I have been to dozens of seminars because I think it is important to learn about the various ideas that trainers have to share. So far, Denise has been my favorite and the one that has the most to offer my particular dog.


----------



## AmberSunrise (Apr 1, 2009)

I love Denise Fenzi and find her seminars incredible  She does not come out to my area anywhere near often enough.

I am so glad you and Baxter had a great day!


----------



## BayBeams (Jan 3, 2010)

Sunrise said:


> I love Denise Fenzi and find her seminars incredible  She does not come out to my area anywhere near often enough.
> 
> I am so glad you and Baxter had a great day!


Baxter and I have had our challenges because of his softness. I came away knowing I will have a great learning experience with Baxter and feeling a sense of understanding of some of his needs that I didn't have before.
That is worth its weight in gold! 

What is really GREAT is she will be back again next month and I will have the opportunity to work with her again!


----------



## Augie's Mom (Sep 28, 2007)

I'm so happy that you've had a breakthru with Baxter!
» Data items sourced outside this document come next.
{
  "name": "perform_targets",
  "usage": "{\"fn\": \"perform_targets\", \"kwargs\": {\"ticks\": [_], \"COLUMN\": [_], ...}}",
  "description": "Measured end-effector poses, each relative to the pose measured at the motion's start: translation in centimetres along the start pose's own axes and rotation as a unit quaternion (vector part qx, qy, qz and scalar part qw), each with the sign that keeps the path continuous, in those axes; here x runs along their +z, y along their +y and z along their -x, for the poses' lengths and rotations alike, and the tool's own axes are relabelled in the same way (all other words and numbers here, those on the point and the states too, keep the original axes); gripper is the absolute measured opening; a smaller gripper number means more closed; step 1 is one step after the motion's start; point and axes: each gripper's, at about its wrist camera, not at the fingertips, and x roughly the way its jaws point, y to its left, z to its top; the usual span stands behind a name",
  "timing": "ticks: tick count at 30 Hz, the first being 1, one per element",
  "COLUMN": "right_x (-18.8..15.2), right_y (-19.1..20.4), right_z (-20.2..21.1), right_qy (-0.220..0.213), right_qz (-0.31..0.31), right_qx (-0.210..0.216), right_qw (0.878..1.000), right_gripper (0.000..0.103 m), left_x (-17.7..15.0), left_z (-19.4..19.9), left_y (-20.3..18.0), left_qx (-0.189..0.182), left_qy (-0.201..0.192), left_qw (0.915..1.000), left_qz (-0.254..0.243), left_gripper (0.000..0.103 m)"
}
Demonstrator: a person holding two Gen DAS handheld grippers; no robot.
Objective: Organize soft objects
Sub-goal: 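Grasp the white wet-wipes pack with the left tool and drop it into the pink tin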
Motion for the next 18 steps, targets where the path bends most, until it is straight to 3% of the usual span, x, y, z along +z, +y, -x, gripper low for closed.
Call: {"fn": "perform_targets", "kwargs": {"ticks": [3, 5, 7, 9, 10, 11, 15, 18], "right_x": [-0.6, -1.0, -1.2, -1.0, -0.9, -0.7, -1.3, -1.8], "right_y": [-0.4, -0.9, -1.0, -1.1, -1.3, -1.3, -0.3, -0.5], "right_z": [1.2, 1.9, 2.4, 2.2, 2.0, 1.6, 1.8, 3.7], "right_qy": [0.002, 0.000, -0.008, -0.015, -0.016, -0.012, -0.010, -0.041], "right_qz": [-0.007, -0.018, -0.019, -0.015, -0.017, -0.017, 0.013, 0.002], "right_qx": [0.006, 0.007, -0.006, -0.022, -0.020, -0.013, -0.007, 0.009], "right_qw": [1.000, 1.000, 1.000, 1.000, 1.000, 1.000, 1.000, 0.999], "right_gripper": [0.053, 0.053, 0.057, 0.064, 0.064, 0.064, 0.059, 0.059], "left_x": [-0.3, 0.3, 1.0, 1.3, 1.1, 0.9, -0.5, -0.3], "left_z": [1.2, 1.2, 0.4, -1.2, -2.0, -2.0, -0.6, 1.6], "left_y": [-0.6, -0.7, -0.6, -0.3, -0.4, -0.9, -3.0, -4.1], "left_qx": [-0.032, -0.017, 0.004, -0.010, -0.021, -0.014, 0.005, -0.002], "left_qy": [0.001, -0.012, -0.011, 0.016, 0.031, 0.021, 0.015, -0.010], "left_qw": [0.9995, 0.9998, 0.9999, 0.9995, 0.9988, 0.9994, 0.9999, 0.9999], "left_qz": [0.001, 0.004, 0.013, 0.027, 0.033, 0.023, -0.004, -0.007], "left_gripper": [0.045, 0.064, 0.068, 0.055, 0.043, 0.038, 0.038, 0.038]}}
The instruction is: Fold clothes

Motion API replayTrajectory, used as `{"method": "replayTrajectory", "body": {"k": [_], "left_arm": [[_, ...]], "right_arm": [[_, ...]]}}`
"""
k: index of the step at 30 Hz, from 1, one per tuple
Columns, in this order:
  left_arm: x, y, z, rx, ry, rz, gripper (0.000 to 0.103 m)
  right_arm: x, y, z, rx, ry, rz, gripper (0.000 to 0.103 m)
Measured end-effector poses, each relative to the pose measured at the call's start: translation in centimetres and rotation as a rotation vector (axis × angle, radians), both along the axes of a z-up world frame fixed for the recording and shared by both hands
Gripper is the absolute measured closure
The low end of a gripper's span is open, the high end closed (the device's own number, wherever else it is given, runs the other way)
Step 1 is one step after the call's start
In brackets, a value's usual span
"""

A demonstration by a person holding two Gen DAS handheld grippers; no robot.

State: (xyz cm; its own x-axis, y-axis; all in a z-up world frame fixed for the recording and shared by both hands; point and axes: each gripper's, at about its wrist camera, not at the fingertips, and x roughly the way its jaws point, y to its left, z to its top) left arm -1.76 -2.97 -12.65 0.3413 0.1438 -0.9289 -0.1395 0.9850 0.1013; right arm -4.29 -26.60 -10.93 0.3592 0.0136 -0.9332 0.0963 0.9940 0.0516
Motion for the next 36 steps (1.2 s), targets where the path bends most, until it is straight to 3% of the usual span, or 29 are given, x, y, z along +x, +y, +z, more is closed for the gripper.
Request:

Looking forward to hearing about his progress.


----------



## BayBeams (Jan 3, 2010)

Baxter can be such a joyful boy but he has a way of lowering his head and becoming "small" when he is uncertain. My goal is to help him become confident. 
Baxter and I are learning together but I am sure he would prefer it if I would get with the program a little more quickly.
He needs clear communications, which is something I am learning to develop.
My training goals with Baxter have changed and at the moment we are just having fun working together....


----------



## hollyk (Feb 21, 2009)

BayBeams said:


> Baxter can be such a joyful boy but he has a way of lowering his head and becoming "small" when he is uncertain. My goal is to help him become confident.
> Baxter and I are learning together but I am sure he would prefer it if I would get with the program a little more quickly.
> He needs clear communications, which is something I am learning to develop.
> My training goals with Baxter have changed and at the moment we are just having fun working together....


My Winter is not the boldest dog on the block and can be come uncertain when she loses confidence too.
The funny thing is she is a much more confident girl when we are doing field work. I think of her as a Junior High kid that is shy in the class room and fearless on the soccer field.


----------



## FlyingQuizini (Oct 24, 2006)

I love Denise's stuff. I've been to a lot of seminars, and have always been a reward-based trainer, but her stuff has really changed how I think about reward-based training.


----------



## BayBeams (Jan 3, 2010)

I am attending another seminar with her in June in Tustin...just can't seem to get enough. Not only does she have a way with dogs and training she also knows how to get her point across intelligently.


----------



## BayBeams (Jan 3, 2010)

Just got back from Denise's seminar on "Drives and Motivation" for all sports. It was fabulous and one of the few seminars that I have attended where having a working spot was worth the extra cost. Each of the dogs received individualized attention on the activities they were working on that was geared to the specific dog's level of learning.
Denise adds humor to her knowledge about dog theory that makes learning FUN! She puts fun and excitement into dog training that keeps you wanting more.

I had a great time and my buddy Baxter was a star in his own right today!


----------